### Data supplied
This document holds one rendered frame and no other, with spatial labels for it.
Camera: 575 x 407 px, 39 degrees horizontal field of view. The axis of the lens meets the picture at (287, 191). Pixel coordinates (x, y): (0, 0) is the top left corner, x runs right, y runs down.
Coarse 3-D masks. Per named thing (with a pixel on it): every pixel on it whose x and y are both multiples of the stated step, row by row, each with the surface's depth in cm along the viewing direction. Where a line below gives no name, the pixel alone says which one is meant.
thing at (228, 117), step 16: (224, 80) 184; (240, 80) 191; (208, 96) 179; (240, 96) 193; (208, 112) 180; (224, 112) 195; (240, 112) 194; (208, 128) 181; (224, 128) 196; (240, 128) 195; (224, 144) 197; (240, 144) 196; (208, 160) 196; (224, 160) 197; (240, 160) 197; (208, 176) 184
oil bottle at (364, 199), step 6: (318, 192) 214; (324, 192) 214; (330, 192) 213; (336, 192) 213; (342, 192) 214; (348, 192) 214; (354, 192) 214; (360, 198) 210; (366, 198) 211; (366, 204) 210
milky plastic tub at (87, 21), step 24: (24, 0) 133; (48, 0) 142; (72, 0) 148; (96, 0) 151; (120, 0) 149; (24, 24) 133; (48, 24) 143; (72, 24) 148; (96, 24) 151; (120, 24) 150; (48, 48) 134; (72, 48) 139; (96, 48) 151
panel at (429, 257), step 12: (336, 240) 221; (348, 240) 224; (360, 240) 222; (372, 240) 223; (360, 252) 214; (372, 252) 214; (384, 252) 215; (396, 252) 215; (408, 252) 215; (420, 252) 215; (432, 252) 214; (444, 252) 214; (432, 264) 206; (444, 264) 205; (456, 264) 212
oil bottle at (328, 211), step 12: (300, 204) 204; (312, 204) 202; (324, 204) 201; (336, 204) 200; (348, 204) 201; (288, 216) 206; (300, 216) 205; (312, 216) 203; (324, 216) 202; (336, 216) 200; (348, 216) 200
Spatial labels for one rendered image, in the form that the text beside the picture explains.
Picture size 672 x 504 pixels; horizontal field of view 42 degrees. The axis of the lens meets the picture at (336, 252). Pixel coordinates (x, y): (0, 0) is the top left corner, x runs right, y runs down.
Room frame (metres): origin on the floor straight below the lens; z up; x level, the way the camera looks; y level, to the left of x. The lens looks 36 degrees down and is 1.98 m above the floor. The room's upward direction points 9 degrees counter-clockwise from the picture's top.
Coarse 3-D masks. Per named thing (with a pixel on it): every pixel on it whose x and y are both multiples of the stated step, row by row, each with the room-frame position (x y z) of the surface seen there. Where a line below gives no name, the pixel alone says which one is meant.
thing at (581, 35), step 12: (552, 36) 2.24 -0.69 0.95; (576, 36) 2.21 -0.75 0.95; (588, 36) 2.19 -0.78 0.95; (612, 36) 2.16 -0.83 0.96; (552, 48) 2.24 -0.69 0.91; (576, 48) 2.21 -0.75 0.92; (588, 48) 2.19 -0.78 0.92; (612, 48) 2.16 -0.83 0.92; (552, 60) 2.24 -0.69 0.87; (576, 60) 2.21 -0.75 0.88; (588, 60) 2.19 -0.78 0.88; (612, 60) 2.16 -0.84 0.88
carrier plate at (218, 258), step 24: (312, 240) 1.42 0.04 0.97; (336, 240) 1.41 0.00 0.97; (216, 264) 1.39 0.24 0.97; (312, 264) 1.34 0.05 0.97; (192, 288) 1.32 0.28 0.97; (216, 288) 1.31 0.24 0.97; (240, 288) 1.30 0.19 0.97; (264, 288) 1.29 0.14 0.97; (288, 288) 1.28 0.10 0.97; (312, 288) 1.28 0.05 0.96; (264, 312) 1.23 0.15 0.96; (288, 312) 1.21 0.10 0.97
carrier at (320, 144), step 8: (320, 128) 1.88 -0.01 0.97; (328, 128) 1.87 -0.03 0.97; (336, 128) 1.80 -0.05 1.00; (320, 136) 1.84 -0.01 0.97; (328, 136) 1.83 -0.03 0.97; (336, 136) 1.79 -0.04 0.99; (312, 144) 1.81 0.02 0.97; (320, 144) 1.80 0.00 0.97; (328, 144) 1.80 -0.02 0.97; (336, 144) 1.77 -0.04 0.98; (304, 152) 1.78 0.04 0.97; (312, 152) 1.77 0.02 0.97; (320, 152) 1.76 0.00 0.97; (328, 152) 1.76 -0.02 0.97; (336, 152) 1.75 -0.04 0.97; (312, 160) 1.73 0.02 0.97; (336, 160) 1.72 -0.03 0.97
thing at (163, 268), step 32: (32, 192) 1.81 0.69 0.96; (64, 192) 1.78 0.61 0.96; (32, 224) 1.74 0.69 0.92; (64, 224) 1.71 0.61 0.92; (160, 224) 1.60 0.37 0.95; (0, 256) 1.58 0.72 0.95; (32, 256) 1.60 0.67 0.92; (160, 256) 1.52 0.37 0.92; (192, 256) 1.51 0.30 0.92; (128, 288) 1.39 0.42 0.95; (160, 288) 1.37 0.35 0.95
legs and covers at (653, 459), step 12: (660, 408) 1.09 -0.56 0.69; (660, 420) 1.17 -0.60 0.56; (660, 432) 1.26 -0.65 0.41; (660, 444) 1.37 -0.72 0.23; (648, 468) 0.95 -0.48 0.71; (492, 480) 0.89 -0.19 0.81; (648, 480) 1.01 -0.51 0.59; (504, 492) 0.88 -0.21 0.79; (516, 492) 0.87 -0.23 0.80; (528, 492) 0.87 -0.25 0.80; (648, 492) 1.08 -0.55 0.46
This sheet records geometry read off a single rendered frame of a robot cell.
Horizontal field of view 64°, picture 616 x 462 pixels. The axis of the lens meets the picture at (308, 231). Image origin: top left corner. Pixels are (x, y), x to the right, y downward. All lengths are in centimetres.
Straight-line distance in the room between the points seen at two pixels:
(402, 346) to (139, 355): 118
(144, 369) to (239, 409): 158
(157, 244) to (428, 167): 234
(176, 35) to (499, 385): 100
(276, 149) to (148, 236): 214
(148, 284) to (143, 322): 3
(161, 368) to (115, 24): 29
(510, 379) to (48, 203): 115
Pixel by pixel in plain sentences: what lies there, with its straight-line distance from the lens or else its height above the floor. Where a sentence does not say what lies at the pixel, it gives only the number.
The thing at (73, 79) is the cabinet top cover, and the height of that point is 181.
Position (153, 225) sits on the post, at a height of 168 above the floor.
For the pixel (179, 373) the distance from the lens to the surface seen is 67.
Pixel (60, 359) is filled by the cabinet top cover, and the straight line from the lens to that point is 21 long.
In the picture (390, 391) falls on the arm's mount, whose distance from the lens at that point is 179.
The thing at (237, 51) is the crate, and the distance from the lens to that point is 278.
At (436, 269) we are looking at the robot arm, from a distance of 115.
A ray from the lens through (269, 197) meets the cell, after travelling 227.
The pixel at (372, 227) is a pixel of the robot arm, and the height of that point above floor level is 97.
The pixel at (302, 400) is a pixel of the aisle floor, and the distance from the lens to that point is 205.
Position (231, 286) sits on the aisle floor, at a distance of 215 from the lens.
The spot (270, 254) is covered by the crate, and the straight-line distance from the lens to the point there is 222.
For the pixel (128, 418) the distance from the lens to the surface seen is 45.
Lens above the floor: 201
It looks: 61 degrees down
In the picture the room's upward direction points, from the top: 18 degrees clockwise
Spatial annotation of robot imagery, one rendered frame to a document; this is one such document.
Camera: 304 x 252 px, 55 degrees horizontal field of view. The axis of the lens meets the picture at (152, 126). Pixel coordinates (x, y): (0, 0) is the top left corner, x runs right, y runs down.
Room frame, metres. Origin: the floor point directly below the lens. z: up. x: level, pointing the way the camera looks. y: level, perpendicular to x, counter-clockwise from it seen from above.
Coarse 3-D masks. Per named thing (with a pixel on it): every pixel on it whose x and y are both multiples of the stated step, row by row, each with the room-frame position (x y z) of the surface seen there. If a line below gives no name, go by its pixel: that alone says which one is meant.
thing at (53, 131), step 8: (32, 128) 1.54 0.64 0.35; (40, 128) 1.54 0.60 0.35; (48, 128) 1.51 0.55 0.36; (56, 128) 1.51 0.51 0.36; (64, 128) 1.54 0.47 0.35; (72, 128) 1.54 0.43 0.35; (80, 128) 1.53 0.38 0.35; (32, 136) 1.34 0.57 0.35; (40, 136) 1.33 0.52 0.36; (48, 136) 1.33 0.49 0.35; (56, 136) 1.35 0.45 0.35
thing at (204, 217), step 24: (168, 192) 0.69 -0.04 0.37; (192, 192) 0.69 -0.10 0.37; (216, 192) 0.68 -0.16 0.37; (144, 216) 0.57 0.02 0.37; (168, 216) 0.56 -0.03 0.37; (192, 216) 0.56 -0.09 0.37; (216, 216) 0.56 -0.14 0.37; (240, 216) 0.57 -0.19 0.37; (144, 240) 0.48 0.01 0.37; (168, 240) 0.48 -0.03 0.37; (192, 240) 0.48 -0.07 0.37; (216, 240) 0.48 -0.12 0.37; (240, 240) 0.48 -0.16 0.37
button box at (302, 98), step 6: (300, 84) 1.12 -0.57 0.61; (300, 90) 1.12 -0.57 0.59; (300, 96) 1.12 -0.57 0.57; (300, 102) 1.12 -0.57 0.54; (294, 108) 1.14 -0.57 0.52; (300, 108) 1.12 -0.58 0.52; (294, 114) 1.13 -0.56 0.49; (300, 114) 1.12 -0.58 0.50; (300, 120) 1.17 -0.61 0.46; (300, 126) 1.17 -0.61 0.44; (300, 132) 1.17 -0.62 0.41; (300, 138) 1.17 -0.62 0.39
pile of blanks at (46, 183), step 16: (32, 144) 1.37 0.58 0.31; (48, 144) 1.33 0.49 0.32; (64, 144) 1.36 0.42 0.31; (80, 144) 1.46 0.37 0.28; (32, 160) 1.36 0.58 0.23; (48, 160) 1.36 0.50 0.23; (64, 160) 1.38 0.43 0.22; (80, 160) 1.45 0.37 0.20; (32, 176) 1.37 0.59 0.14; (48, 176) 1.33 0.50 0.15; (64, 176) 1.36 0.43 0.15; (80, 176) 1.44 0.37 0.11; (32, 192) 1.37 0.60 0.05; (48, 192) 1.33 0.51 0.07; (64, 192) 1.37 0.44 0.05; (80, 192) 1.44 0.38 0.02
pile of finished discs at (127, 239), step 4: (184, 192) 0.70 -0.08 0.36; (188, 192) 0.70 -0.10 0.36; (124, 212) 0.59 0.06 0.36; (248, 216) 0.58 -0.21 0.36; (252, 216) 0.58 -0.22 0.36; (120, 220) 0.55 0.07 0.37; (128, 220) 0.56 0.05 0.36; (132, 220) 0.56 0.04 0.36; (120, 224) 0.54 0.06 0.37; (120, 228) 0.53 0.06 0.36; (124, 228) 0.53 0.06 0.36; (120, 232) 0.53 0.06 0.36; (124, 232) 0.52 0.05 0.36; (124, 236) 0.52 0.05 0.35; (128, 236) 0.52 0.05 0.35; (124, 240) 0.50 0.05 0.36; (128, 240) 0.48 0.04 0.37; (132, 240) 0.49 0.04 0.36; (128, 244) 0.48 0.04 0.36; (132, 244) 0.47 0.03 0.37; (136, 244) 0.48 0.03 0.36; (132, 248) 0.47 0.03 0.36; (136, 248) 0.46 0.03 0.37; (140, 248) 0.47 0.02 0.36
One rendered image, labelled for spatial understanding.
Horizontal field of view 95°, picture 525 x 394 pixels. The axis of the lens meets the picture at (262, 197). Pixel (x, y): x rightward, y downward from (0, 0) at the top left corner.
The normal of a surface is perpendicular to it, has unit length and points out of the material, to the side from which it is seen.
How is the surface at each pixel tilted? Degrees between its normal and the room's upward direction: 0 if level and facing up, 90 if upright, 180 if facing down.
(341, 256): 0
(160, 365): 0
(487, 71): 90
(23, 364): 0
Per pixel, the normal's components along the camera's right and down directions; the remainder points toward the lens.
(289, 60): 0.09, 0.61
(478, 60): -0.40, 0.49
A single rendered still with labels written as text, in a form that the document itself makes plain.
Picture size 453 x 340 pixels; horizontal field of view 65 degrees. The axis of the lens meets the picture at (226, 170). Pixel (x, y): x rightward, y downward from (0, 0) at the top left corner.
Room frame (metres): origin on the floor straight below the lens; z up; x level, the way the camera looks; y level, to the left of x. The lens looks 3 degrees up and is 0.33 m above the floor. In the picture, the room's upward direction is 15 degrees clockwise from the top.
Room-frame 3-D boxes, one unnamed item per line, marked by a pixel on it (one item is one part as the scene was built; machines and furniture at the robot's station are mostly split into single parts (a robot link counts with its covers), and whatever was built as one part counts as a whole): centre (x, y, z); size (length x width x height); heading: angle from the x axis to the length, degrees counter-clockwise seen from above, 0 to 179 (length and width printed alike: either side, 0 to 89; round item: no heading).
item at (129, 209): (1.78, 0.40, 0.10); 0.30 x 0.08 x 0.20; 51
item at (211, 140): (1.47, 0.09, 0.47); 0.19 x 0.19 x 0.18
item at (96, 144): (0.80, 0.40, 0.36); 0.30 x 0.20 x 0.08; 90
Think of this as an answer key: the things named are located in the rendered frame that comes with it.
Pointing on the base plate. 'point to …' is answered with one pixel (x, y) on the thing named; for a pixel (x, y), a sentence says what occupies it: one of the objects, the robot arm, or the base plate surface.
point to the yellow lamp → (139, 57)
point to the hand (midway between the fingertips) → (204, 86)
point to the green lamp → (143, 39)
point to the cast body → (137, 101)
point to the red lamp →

### Problem to work on
Find each line in the listing above that contains "sits", and copy that line.

### Expected answer
Position (153, 225) sits on the post, at a height of 168 above the floor.
Position (231, 286) sits on the aisle floor, at a distance of 215 from the lens.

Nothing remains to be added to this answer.